-- Information provided follows --

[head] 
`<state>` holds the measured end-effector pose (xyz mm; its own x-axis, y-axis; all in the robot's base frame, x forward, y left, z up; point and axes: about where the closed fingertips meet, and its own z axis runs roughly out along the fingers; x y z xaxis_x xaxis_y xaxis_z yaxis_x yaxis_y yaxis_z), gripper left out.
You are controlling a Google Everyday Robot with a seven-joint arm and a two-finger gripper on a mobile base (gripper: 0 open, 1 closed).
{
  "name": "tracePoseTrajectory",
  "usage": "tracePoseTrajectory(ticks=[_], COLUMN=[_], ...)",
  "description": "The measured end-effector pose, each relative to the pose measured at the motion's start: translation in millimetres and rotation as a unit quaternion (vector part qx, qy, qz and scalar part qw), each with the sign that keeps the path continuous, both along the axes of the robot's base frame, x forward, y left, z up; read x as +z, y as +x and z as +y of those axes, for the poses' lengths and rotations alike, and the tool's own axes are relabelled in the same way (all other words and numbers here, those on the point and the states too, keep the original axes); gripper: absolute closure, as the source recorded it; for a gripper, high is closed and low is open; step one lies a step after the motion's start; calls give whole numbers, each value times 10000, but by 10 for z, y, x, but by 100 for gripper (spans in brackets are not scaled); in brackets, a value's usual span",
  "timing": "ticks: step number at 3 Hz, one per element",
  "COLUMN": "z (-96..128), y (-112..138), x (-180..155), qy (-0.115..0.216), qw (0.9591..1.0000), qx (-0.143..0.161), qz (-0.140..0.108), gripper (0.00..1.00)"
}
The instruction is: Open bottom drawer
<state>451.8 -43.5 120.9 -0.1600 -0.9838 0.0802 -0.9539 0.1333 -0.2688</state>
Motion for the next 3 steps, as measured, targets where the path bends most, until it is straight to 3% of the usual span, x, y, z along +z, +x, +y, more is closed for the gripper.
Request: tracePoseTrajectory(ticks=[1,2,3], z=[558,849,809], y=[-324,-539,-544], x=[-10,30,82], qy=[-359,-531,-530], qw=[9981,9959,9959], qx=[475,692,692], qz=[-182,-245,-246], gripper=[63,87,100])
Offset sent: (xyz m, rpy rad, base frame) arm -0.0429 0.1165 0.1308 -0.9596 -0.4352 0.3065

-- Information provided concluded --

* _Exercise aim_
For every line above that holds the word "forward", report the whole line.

* _Response below_
`<state>` holds the measured end-effector pose (xyz mm; its own x-axis, y-axis; all in the robot's base frame, x forward, y left, z up; point and axes: about where the closed fingertips meet, and its own z axis runs roughly out along the fingers; x y z xaxis_x xaxis_y xaxis_z yaxis_x yaxis_y yaxis_z), gripper left out.
  "description": "The measured end-effector pose, each relative to the pose measured at the motion's start: translation in millimetres and rotation as a unit quaternion (vector part qx, qy, qz and scalar part qw), each with the sign that keeps the path continuous, both along the axes of the robot's base frame, x forward, y left, z up; read x as +z, y as +x and z as +y of those axes, for the poses' lengths and rotations alike, and the tool's own axes are relabelled in the same way (all other words and numbers here, those on the point and the states too, keep the original axes); gripper: absolute closure, as the source recorded it; for a gripper, high is closed and low is open; step one lies a step after the motion's start; calls give whole numbers, each value times 10000, but by 10 for z, y, x, but by 100 for gripper (spans in brackets are not scaled); in brackets, a value's usual span",

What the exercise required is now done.